WHAT YOU WILL DO: Find how many lines of the entries contain the word "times", then report that figure alone.

WORKING DATA:
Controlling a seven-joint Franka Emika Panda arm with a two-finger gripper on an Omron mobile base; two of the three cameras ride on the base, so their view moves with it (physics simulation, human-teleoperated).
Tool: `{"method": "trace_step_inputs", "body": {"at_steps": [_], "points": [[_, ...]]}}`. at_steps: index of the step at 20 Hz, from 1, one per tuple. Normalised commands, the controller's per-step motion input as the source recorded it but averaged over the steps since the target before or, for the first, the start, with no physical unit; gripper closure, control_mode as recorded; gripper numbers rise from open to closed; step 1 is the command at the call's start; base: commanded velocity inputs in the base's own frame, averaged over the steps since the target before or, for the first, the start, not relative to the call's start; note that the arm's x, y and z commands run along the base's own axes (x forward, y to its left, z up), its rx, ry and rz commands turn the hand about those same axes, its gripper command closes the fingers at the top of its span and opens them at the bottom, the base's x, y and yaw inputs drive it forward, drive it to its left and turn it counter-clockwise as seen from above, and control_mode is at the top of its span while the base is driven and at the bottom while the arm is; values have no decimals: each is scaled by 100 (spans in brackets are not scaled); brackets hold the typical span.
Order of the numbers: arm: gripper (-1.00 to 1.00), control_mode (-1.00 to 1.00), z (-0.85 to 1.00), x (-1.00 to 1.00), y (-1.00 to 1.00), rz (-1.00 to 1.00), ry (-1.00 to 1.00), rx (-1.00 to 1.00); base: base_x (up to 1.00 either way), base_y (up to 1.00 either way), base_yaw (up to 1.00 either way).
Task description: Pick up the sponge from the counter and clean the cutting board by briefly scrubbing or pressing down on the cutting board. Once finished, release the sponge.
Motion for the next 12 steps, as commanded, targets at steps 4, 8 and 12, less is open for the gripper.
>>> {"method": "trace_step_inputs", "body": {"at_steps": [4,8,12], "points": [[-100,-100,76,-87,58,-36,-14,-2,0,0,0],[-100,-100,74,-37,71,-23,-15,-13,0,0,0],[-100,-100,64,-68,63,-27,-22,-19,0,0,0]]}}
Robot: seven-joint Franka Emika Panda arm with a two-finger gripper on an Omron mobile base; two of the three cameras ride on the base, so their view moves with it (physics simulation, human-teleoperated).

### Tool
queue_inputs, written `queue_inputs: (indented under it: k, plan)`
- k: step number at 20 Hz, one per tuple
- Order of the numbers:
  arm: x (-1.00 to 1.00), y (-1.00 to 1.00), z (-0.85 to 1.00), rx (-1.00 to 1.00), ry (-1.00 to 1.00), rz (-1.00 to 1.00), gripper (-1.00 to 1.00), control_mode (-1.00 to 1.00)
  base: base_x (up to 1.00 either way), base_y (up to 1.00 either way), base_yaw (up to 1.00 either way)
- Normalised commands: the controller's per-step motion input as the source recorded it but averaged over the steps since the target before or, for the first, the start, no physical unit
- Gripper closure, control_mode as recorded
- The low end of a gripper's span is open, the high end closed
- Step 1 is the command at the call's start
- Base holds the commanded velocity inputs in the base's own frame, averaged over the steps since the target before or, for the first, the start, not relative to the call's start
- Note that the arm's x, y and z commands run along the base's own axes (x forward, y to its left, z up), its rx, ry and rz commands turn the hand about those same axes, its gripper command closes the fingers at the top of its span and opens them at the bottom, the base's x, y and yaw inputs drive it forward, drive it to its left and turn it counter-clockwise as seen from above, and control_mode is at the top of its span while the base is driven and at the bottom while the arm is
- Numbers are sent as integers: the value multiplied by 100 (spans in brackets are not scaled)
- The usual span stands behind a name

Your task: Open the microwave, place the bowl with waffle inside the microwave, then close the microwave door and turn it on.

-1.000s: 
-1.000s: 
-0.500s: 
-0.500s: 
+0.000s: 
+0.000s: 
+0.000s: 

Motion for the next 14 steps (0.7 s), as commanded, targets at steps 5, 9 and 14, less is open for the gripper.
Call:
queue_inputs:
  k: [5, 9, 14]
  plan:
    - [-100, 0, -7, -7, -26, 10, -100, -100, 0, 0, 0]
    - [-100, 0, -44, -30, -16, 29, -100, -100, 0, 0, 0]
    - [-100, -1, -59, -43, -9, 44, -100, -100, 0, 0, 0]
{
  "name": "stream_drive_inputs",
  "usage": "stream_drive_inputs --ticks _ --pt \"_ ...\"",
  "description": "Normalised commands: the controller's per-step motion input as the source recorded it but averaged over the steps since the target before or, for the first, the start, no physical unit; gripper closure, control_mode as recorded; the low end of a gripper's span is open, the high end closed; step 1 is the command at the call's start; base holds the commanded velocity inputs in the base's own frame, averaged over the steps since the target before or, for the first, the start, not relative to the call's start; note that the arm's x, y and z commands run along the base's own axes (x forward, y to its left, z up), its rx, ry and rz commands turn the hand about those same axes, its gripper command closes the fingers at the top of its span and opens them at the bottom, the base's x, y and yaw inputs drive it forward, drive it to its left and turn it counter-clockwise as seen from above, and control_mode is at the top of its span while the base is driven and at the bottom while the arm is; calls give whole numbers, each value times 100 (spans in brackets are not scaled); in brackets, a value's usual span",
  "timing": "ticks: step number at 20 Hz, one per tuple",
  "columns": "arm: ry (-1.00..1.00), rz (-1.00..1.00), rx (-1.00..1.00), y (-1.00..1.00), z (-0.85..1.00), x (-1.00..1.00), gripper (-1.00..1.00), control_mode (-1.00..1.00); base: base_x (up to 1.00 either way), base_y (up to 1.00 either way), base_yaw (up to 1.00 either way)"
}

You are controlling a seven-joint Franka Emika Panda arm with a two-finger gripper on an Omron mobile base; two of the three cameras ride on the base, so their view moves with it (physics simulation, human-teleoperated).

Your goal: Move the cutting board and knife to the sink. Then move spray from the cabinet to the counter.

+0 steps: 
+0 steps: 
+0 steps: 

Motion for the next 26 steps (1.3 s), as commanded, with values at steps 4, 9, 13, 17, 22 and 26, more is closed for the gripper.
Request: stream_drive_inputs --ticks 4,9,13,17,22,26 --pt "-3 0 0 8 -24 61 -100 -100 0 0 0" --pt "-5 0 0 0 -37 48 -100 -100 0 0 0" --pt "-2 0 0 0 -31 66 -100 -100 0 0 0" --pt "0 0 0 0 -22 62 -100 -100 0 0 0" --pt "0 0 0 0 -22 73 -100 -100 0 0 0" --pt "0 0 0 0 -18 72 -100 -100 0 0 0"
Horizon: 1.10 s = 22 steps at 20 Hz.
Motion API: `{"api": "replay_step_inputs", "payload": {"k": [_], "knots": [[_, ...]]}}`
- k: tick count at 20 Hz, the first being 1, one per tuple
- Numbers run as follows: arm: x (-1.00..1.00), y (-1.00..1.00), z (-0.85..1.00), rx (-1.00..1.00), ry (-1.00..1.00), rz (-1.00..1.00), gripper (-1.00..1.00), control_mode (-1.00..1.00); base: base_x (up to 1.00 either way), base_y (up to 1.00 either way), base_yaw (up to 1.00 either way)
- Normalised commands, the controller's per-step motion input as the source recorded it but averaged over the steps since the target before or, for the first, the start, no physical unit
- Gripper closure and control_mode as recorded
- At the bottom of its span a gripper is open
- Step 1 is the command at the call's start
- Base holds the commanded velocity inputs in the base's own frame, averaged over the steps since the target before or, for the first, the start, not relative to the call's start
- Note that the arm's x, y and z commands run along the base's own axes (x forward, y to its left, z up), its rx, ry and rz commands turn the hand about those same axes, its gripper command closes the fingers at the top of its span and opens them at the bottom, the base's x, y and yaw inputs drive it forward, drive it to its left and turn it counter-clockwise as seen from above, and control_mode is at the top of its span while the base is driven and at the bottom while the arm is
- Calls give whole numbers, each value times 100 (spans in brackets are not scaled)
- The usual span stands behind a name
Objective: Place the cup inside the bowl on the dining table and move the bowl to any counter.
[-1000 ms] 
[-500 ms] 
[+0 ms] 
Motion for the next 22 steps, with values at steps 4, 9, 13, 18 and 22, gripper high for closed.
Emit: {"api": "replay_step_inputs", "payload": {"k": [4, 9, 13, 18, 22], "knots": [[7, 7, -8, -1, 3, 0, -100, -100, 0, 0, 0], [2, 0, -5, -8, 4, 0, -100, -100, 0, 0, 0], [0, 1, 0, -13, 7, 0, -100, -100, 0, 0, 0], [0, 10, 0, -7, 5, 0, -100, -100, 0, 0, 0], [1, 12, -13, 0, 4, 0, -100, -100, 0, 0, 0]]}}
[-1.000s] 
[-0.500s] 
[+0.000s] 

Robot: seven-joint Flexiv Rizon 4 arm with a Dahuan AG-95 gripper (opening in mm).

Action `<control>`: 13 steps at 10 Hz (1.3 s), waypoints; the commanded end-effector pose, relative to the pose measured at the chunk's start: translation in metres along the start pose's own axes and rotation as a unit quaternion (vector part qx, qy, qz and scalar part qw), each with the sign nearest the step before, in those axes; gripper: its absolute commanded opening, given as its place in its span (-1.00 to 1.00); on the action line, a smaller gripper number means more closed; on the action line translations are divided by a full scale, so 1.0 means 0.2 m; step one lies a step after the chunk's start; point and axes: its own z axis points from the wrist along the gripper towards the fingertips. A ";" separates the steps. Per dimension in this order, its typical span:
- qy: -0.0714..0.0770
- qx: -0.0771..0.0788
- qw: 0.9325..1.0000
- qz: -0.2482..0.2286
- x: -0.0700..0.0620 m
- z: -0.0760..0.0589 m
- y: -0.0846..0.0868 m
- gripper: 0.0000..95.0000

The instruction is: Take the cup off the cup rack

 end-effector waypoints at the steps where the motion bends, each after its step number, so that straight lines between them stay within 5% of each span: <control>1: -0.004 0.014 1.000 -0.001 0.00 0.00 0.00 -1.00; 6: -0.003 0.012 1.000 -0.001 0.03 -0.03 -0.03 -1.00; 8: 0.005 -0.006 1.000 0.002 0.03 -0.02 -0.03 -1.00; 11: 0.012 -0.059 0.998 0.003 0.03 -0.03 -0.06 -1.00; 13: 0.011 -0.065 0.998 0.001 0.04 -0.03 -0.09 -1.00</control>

RESPONSE: 2